» **Problem to solve**: Given the entries that follow, write out exactly the lines starting at the one containing "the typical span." and ending at the one containing "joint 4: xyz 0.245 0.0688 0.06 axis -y", both ends included, and only those.

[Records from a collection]
□ □ □ □ □ □ □

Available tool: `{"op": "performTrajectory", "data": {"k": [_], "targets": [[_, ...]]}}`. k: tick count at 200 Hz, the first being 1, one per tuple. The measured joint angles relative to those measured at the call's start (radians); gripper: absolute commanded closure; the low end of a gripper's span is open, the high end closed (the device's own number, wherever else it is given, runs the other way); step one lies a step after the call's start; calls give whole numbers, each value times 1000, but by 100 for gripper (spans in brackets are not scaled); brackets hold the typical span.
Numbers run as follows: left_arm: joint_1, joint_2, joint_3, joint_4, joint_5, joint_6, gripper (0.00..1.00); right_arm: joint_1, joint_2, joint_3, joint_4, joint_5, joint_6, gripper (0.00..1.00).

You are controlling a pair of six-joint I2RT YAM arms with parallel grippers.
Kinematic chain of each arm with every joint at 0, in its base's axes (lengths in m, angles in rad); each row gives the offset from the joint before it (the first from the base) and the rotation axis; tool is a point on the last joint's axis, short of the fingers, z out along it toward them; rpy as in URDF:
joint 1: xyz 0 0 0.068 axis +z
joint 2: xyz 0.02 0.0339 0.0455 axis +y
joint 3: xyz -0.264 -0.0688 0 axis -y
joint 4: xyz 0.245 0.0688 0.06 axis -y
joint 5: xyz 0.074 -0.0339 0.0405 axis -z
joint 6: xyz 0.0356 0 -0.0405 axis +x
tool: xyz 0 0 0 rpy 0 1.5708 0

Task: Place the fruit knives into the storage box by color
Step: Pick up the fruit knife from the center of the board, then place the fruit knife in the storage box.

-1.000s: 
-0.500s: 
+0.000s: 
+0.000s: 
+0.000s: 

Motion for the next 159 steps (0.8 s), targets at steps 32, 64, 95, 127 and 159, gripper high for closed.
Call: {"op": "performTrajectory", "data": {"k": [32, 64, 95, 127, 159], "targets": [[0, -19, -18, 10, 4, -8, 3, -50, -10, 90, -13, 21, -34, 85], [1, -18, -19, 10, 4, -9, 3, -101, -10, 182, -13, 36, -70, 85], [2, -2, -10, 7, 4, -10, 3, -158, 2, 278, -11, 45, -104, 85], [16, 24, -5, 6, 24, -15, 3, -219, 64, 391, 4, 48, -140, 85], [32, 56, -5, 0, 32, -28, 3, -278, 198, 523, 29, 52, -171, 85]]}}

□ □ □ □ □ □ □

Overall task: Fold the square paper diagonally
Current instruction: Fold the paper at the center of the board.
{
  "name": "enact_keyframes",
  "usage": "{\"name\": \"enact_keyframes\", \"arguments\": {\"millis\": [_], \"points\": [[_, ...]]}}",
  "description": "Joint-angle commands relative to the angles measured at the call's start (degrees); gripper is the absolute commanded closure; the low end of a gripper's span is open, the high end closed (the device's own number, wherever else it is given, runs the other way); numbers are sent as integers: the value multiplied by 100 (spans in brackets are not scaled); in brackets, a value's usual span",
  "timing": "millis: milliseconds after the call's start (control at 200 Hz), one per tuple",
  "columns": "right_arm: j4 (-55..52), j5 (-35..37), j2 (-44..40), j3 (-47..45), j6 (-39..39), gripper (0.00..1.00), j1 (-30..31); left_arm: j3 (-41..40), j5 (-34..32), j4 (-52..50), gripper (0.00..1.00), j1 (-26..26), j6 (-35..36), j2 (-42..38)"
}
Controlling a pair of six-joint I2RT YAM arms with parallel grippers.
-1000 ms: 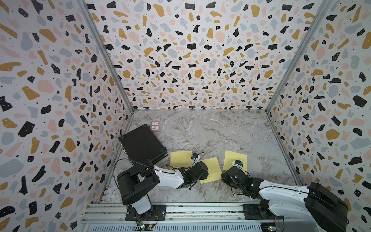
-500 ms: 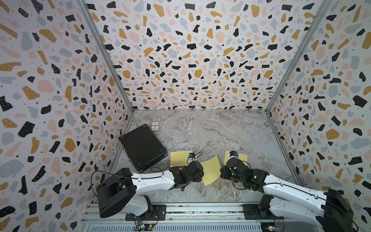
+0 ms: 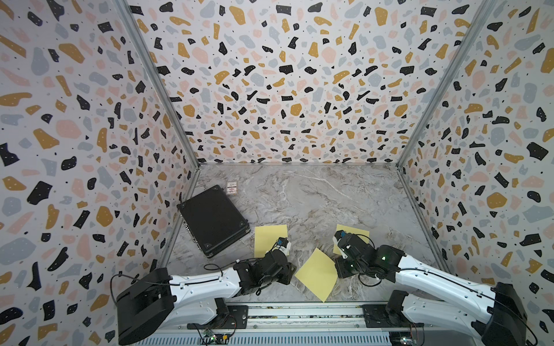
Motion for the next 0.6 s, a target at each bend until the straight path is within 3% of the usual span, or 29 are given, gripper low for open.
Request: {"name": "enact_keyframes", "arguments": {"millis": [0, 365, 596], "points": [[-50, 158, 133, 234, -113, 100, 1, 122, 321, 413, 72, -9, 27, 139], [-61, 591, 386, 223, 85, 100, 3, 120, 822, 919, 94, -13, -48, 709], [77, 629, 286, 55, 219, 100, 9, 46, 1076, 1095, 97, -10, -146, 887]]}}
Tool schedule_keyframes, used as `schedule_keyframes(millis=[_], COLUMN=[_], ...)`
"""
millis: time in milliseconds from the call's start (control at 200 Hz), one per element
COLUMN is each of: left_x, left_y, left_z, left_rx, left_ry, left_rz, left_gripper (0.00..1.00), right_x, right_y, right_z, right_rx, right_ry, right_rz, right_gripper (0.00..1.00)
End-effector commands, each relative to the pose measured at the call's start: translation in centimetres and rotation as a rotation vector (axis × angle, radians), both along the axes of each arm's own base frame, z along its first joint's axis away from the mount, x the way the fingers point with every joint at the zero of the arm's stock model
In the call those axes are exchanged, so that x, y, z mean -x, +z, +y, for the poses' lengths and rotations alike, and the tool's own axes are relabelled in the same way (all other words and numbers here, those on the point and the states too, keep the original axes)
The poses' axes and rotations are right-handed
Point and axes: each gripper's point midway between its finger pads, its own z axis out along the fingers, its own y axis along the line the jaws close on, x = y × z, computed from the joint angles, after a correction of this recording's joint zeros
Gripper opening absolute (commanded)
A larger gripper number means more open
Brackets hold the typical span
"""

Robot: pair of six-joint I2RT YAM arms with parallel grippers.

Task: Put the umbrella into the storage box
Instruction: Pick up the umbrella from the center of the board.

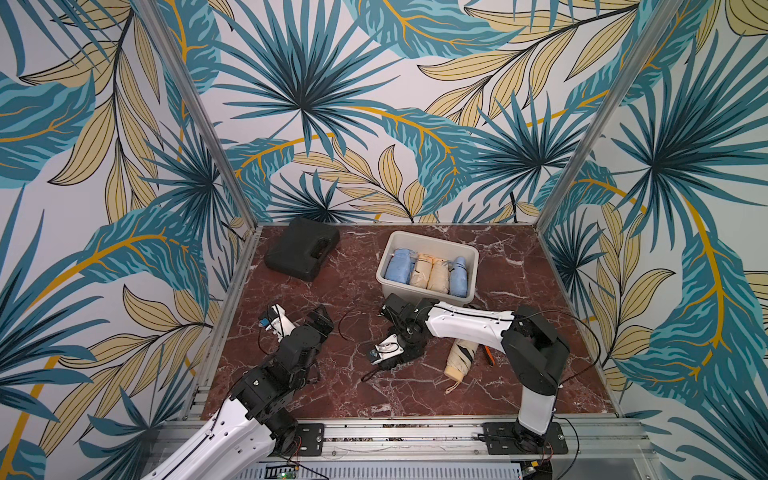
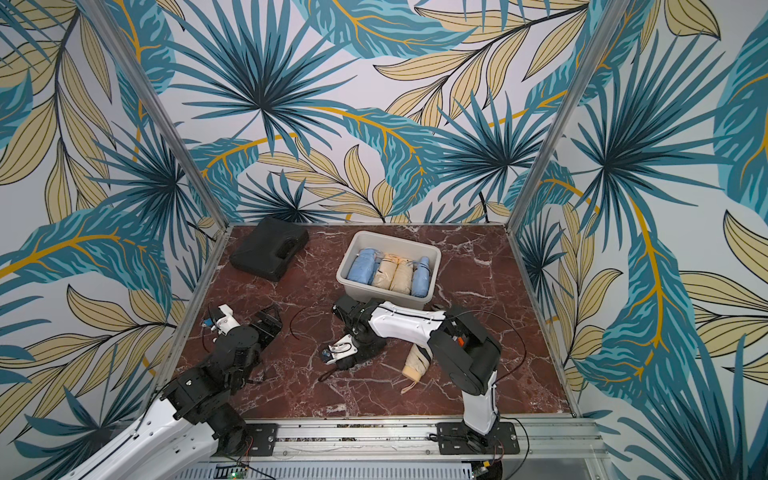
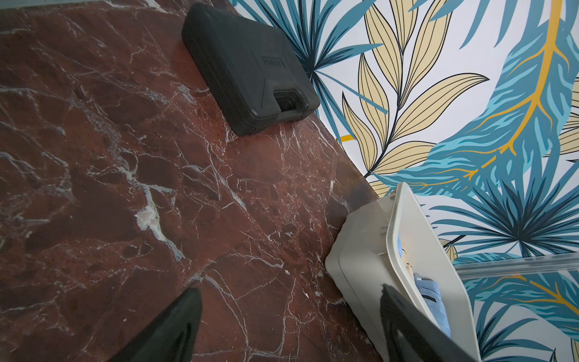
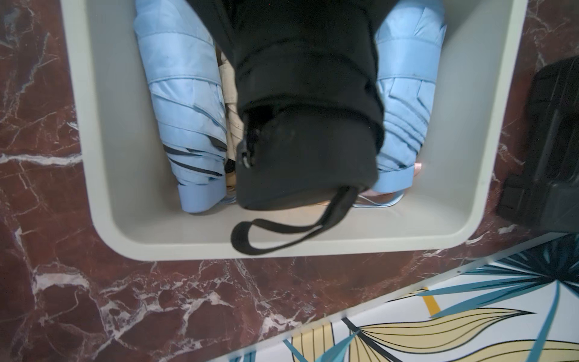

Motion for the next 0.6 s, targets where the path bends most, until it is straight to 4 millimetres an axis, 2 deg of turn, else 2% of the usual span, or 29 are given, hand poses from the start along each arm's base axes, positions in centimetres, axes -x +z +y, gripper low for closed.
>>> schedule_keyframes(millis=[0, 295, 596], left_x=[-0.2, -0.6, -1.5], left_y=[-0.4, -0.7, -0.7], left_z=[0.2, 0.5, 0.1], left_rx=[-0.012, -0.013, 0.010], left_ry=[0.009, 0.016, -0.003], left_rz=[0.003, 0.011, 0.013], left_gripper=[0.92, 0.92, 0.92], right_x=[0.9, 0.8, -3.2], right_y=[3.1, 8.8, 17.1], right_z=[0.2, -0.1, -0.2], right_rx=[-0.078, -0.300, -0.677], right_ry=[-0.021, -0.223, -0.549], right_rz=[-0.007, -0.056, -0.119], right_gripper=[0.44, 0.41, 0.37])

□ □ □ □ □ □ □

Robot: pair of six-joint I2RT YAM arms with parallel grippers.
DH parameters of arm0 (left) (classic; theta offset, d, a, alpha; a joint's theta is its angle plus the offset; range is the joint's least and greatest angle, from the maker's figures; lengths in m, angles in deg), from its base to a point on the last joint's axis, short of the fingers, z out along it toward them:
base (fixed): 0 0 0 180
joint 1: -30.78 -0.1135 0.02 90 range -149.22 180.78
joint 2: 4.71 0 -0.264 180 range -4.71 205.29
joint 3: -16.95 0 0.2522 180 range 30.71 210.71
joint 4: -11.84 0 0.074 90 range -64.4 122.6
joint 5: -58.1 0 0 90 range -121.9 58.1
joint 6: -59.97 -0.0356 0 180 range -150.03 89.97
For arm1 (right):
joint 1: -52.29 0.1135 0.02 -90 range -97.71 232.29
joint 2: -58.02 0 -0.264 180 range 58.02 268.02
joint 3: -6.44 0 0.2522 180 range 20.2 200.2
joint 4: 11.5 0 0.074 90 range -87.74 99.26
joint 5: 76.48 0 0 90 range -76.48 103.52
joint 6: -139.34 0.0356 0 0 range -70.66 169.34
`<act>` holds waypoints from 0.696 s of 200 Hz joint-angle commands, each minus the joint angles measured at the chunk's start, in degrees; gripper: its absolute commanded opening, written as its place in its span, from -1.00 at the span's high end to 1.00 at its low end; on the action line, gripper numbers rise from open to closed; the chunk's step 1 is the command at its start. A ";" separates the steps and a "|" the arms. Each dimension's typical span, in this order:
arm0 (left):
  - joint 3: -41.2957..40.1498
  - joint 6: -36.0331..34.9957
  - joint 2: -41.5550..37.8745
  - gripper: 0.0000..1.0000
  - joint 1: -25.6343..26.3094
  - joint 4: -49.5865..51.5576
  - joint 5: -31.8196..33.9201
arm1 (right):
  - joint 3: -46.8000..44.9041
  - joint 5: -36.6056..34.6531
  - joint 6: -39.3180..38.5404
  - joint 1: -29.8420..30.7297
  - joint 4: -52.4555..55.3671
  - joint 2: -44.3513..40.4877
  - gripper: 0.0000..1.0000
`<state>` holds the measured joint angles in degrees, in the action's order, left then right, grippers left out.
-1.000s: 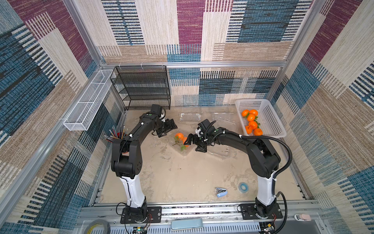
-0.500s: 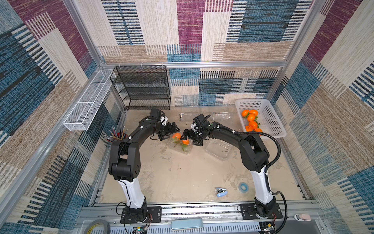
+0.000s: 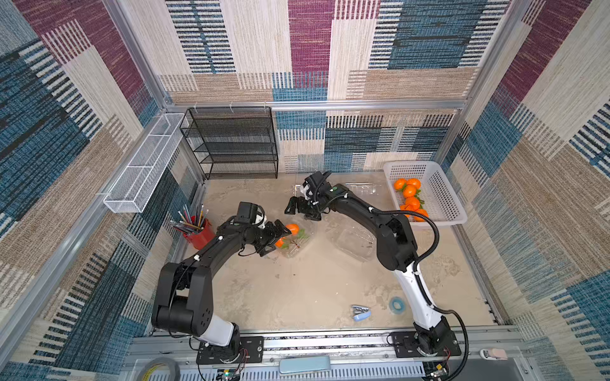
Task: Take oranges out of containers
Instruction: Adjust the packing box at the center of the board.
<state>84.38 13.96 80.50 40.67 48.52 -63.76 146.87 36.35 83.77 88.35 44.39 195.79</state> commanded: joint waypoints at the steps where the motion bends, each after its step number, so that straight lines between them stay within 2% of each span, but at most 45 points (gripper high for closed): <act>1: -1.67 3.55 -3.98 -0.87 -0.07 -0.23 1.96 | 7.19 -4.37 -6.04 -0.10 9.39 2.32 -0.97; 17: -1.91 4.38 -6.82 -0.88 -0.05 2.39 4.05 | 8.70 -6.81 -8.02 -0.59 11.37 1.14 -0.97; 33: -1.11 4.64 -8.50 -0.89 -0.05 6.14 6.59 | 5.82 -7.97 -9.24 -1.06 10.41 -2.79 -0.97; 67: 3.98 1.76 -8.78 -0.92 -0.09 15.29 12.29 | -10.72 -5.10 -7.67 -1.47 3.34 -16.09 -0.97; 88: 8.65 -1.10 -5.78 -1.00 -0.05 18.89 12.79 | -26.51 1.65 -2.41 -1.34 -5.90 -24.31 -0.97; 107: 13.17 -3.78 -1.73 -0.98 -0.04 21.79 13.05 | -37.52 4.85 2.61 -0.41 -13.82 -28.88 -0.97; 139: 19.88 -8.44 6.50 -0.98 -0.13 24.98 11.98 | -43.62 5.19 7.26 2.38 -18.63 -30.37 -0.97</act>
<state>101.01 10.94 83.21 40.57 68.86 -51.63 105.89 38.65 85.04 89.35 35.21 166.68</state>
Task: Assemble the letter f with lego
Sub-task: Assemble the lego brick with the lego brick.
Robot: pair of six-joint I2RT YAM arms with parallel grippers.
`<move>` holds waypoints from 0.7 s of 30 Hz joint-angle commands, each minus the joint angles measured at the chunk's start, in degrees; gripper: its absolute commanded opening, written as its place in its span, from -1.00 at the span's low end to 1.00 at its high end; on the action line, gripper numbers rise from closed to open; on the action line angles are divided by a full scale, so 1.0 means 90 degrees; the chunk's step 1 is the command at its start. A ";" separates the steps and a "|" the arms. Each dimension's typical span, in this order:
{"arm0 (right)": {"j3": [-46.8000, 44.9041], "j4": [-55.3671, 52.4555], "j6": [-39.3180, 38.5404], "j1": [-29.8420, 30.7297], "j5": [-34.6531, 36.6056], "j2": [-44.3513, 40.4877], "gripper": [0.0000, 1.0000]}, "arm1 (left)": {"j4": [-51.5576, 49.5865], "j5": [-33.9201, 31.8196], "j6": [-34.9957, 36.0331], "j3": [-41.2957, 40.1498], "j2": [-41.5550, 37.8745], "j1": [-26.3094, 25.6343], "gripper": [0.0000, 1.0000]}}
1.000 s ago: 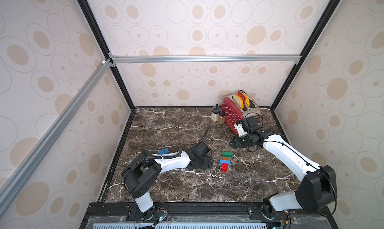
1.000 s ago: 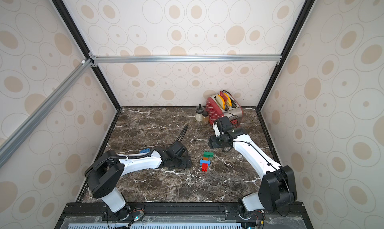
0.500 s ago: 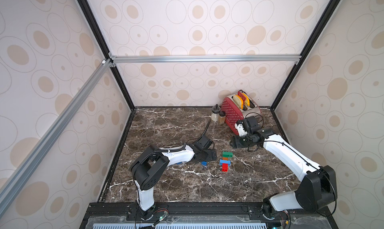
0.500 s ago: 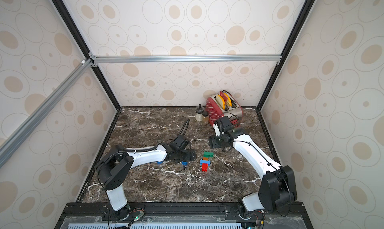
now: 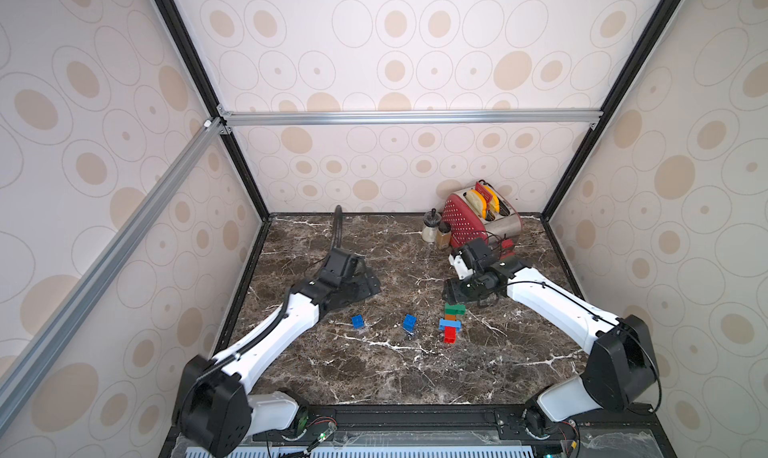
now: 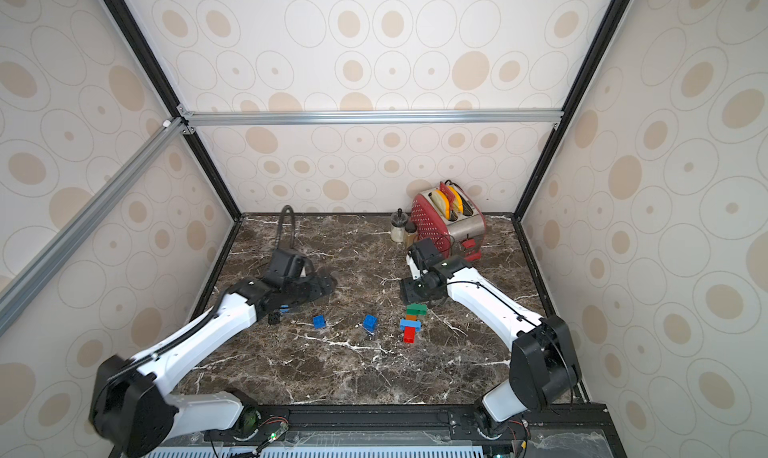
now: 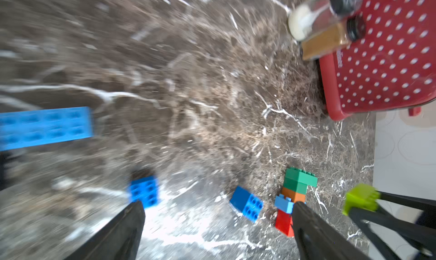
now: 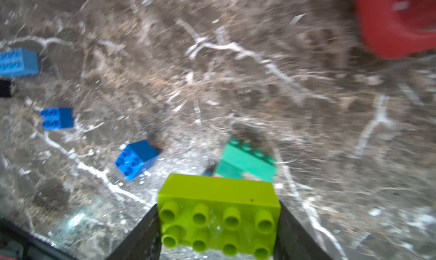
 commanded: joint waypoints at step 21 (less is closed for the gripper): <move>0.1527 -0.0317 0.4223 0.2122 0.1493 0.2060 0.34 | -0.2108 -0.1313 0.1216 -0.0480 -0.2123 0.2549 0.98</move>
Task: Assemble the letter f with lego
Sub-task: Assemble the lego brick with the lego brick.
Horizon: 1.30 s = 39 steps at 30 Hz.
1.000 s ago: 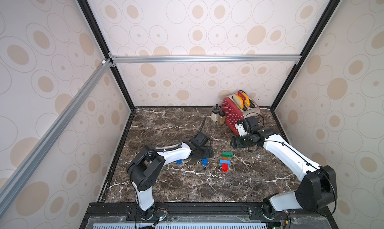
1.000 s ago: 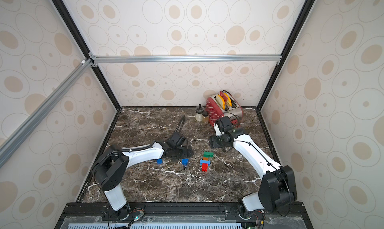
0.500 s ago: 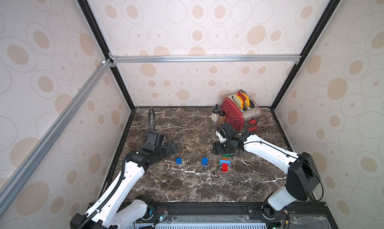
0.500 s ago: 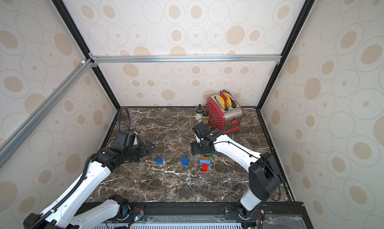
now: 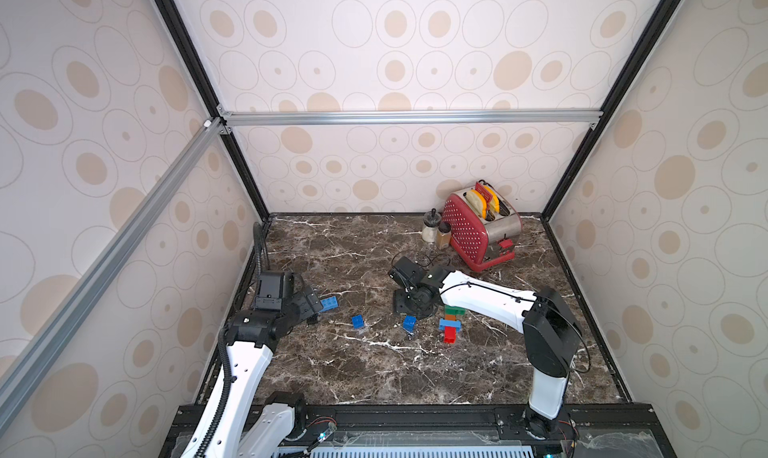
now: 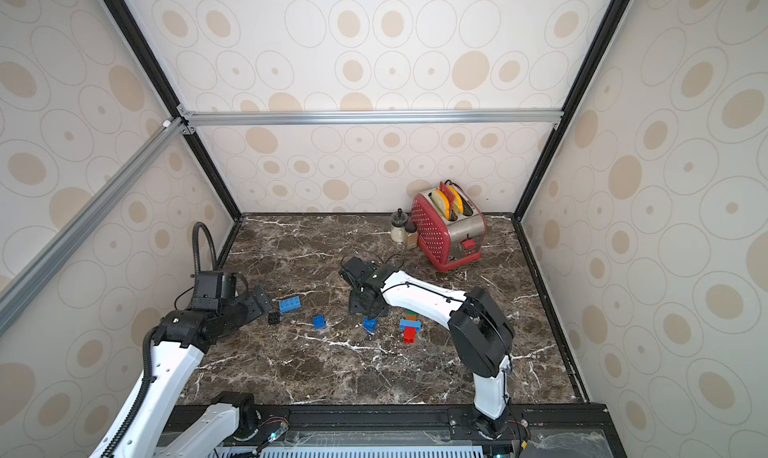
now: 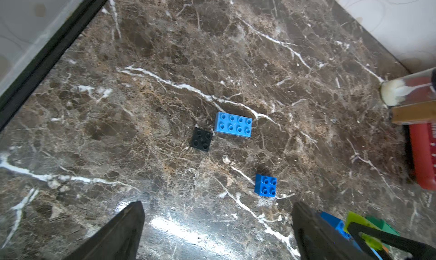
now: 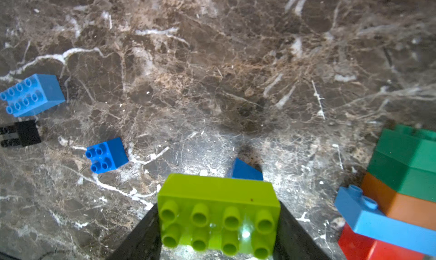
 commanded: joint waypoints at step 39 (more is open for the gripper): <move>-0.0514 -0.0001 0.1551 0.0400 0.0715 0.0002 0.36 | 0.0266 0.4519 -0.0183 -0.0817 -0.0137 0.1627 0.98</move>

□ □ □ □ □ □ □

» **Exercise response**:
Available tool: `{"op": "performTrajectory", "data": {"k": [_], "targets": [[_, ...]]}}`. k: tick count at 200 Hz, the first being 1, one per tuple. The measured joint angles relative to those measured at the call's start (radians); gripper: absolute commanded closure; the low end of a gripper's span is open, the high end closed (the device's own number, wherever else it is given, runs the other way); step one lies a step after the call's start; calls give whole numbers, each value times 1000, but by 100 for gripper (spans in brackets are not scaled); brackets hold the typical span.
Numbers run as follows: left_arm: joint_1, joint_2, joint_3, joint_4, joint_5, joint_6, gripper (0.00..1.00); right_arm: joint_1, joint_2, joint_3, joint_4, joint_5, joint_6, gripper (0.00..1.00).

You are controlling a pair of six-joint I2RT YAM arms with parallel grippers.
Kinematic chain of each arm with every joint at 0, in its base's axes (lengths in m, angles in rad); each row gives the offset from the joint before it (the first from the base) and the rotation axis; tool is a point on the last joint's axis, short of the fingers, z out along it toward them; rpy as in URDF:
joint 1: xyz 0 0 0.068 axis +z
joint 2: xyz 0.02 0.0339 0.0455 axis +y
joint 3: xyz -0.264 -0.0688 0 axis -y
joint 4: xyz 0.245 0.0688 0.06 axis -y

There is no more to the answer.